TASK DIRECTIONS:
Pull every line with "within" from the material.

★ ★ ★ ★

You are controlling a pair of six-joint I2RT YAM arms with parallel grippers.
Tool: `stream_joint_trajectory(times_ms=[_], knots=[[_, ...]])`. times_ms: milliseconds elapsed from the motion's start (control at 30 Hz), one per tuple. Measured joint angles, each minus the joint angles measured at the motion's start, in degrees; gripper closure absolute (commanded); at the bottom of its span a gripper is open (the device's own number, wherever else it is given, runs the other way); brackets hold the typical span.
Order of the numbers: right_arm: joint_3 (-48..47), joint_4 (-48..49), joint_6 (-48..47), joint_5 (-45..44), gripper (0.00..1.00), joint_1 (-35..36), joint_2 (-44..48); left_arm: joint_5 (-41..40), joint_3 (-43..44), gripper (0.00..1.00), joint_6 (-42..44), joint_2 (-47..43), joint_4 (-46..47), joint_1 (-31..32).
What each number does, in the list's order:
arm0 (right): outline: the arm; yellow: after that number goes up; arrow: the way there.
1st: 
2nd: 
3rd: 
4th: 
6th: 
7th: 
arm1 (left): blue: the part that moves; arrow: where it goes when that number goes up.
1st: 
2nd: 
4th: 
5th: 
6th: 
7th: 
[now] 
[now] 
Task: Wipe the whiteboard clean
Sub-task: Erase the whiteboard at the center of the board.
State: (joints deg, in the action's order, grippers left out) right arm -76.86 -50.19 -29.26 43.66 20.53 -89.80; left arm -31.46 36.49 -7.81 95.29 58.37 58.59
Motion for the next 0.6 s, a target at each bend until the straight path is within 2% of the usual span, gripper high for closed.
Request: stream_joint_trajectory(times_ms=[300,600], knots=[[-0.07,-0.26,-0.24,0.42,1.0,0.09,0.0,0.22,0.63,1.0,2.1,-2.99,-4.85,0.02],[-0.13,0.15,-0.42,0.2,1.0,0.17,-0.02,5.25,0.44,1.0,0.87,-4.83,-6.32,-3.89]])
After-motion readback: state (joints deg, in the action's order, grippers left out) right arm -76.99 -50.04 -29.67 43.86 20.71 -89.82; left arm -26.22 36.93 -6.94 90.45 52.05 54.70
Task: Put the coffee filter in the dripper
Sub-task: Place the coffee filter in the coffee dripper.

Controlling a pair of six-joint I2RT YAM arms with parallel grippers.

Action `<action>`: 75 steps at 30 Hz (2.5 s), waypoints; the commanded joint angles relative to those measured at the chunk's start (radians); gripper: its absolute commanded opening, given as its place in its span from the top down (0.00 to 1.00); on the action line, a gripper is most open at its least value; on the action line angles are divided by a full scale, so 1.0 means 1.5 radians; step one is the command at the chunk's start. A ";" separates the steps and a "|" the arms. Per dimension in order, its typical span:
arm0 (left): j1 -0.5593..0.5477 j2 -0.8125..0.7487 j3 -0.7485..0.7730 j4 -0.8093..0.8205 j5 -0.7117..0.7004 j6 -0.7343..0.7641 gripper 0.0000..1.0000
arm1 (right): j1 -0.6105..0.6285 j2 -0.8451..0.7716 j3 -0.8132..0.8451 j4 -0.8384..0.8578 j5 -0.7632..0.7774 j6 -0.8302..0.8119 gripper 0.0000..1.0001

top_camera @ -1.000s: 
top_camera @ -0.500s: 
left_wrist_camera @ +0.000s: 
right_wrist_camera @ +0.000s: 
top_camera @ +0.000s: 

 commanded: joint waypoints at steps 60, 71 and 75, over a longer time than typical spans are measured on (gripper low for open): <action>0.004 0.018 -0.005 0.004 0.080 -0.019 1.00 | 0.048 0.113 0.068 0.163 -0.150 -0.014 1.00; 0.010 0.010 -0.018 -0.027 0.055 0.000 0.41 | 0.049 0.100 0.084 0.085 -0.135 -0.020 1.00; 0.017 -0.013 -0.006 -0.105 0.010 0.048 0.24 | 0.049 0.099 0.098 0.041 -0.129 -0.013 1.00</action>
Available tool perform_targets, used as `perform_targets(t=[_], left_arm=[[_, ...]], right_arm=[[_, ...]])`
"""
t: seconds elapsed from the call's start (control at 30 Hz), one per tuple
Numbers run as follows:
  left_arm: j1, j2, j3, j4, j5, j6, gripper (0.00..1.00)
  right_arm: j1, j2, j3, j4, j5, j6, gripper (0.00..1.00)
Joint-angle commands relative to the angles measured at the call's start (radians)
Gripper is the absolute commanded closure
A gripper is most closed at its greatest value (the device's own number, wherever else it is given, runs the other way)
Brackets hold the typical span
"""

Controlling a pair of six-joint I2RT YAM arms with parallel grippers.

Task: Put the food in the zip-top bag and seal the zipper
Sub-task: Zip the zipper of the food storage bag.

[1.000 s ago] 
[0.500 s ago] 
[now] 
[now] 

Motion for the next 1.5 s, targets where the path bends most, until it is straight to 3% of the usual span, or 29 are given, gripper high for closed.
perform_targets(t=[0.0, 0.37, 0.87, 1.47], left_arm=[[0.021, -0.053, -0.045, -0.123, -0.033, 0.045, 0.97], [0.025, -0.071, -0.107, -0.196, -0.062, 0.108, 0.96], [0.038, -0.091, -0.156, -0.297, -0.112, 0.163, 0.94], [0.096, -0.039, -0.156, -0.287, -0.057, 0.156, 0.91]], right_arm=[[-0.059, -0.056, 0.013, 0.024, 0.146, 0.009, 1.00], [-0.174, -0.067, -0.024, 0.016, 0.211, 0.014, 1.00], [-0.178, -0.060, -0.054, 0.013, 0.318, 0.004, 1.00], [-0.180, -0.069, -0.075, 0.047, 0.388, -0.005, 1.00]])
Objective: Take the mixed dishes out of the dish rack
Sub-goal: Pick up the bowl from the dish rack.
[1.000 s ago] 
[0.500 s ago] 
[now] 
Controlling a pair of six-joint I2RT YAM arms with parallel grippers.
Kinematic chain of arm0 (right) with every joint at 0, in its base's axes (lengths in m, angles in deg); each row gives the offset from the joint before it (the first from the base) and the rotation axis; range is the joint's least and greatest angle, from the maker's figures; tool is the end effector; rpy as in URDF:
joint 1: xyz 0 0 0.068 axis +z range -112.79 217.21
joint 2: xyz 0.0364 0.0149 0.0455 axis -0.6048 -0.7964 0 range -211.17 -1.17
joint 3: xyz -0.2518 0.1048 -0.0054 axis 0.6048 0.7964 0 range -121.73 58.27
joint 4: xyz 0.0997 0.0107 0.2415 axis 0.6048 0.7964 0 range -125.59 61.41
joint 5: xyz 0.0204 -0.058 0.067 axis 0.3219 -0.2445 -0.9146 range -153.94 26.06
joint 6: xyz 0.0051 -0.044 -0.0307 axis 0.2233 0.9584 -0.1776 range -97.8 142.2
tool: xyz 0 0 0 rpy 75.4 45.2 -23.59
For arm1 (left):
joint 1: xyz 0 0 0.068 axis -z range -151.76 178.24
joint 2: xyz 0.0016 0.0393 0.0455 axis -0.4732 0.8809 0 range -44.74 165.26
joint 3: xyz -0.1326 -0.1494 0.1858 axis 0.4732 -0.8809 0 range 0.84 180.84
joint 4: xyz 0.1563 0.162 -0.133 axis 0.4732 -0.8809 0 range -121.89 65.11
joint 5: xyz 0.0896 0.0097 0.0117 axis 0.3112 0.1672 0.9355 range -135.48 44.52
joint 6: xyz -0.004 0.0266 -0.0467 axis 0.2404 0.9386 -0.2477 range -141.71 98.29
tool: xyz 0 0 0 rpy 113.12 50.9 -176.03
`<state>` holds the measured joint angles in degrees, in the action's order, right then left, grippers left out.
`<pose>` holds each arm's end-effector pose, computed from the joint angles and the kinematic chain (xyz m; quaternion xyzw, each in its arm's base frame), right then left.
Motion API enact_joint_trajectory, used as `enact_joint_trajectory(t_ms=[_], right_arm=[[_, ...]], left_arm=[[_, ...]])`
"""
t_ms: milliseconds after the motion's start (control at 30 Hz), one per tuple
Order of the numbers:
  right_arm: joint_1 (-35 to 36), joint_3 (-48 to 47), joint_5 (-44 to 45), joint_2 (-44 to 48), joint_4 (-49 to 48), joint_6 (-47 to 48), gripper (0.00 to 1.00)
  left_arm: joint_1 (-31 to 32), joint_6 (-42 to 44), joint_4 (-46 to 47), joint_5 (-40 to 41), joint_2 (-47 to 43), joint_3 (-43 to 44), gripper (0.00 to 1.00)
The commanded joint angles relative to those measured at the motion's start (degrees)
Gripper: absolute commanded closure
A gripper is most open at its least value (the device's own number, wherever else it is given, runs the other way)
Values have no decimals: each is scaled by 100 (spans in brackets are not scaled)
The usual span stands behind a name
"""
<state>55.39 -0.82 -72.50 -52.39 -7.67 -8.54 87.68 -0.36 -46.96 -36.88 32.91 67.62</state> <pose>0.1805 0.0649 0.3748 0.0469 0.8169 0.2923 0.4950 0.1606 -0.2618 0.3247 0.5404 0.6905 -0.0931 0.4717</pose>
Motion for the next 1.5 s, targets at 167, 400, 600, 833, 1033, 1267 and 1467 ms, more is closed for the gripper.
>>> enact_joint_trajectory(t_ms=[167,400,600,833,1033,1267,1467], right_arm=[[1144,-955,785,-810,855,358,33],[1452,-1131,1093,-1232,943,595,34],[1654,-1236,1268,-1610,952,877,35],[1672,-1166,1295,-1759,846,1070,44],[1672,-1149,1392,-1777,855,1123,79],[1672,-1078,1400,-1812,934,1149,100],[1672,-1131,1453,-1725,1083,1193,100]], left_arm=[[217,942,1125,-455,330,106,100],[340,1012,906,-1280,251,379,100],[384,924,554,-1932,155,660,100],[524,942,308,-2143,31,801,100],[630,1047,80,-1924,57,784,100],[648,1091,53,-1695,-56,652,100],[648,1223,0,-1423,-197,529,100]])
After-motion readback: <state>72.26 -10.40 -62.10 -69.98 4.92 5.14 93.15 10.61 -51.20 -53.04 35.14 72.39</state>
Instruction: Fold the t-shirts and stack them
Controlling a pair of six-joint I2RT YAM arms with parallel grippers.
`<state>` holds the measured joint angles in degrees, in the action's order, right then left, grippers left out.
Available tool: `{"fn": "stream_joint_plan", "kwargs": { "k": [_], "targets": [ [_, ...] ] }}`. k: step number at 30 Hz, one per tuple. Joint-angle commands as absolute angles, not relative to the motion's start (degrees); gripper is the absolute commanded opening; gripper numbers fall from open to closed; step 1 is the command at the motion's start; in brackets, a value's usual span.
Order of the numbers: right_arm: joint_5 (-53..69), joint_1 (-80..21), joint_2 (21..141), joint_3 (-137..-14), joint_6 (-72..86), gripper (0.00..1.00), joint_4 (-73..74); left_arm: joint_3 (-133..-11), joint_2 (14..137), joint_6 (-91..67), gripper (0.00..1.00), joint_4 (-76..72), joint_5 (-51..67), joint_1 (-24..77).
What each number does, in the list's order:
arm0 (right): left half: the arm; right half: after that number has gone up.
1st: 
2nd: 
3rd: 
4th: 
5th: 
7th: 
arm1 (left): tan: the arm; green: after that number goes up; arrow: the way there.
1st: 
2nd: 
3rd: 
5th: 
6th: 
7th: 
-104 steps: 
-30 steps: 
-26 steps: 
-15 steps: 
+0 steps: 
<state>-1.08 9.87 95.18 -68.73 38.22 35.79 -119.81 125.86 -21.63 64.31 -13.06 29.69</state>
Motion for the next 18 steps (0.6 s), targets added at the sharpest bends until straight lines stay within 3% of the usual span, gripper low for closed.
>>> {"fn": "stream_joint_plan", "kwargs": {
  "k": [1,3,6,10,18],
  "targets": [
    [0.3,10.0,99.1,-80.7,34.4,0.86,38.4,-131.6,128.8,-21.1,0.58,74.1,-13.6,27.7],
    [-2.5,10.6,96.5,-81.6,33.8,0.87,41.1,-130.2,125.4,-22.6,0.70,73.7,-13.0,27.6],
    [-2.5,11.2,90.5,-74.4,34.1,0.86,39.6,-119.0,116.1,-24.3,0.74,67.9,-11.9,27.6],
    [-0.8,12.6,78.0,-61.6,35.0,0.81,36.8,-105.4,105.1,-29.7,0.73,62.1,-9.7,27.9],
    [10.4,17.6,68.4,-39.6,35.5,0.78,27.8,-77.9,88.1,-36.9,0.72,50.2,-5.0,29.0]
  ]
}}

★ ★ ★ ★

SOLVED PROBLEM:
Motion for the next 0.6 s, a target at each bend until the straight path is within 2% of the usual span, gripper high for closed.
Motion for the next 18 steps (0.6 s), targets added at the sharpest bends until straight lines stay within 3% of the usual span, gripper low for closed.

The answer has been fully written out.